Чувствуя вялость в желудке, Линдхаут наблюдал за этими работами по расчистке территории. По счастью, они продвигались медленно — и не по вине работающих там людей: гора из кирпичей, обломков штукатурки, деревянных балок, железных несущих конструкций, печей, ванн и установочного оборудования была огромной. «Пройдет еще некоторое время, прежде чем улица будет свободна, — подумал Линдхаут. — А Толлек лежит под обломками уже с двенадцатого марта…»

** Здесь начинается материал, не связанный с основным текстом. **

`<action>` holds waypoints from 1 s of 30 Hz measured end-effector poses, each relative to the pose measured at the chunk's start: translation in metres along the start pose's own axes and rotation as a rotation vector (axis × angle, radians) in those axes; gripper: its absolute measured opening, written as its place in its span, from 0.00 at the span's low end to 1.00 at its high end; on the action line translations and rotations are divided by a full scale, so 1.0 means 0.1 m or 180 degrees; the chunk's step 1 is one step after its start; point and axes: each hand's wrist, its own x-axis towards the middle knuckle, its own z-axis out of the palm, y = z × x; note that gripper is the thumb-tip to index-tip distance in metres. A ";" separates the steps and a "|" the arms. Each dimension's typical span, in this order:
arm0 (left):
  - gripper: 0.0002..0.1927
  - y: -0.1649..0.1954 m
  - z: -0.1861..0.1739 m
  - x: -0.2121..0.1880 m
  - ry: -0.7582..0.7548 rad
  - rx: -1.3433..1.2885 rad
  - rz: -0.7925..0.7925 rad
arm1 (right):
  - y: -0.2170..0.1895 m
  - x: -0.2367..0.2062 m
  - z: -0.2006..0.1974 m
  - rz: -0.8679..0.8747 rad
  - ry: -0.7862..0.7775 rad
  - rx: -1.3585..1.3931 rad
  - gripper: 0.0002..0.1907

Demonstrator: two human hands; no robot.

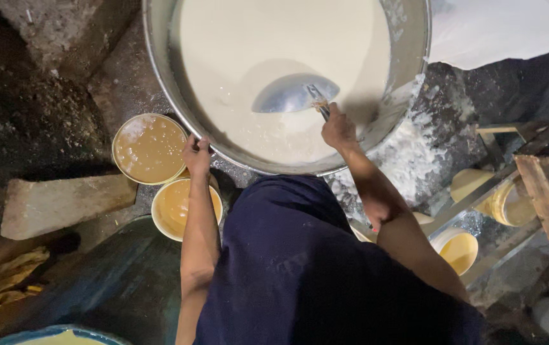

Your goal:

Снова до него донесся голос Труус:
— …а если они все же узнают, что ты на самом деле не мой отец, Адриан?
— Они не смогут этого выяснить, Труус, — ответил он ей тогда. — Твой отец мертв с сорокового года. С сорокового года я пользуюсь его документами. Они узнают это, только если ты расскажешь, что тогда произошло.
— Я никогда об этом не расскажу и всегда буду осторожна, Адриан, — пообещала маленькая девочка.
После освобождения Вены работа по устранению ущерба, причиненного институту боевыми действиями, лихорадочно кипела. Открытие Линдхаута было для Советов настолько важным, что они прилагали все силы к тому, чтобы сначала восстановить хотя бы его лабораторию. Они оставили на свободе известных ученых-нацистов и работали вместе с ними. Вместо разбитых оконных стекол вставили уцелевшие стекла из других помещений. Со складов Красной Армии и даже воздушным путем из Москвы Линдхаут получал необходимые ему химические субстанции, а из окрестностей Вены ему доставляли новых кроликов. Все записи об экспериментах, спрятанные им в подвале института, сохранились в целости.
Ежедневно с Линдхаутом встречались советские врачи и ученые — либо в переулке Берггассе, либо в институте. Фрау Пеннингер взяла на себя его домашнее хозяйство, она готовила еду и играла с Труус, когда Линдхаут работал или был занят на обсуждениях.
Среди врачей, которых привел с собой Красоткин, Линдхаут довольно скоро заметил медика по фамилии Соболев, друга Красоткина и тоже майора медицинской службы. Этот Соболев производил какое-то довольно странное впечатление: с бледно-желтым, совершенно исхудавшим лицом, он был охвачен непонятным беспокойством. Оно вынуждало его все время вставать, бегать взад-вперед, опять садиться, положив ногу на ногу, и постоянно шевелить пальцами. Иногда его мыслительные реакции замедлялись, затем снова активизировались, и тогда он легко вступал в контакт. Что бы Линдхаут ни предпринимал, как бы он ни хлопотал вокруг Соболева, тот почти не реагировал и казался настолько погруженным в свое трагическое «я», что все его окружение было ему безразлично. Линдхауту стало особенно не по себе, когда он заметил, что Красоткин всегда сопровождал своего друга, оберегая его от встреч с другими людьми. Поэтому он вовсе не был удивлен, когда во второй половине дня 22 июля Красоткин навестил его вместе со странным Соболевым и попросил о беседе втроем в лаборатории Линдхаута.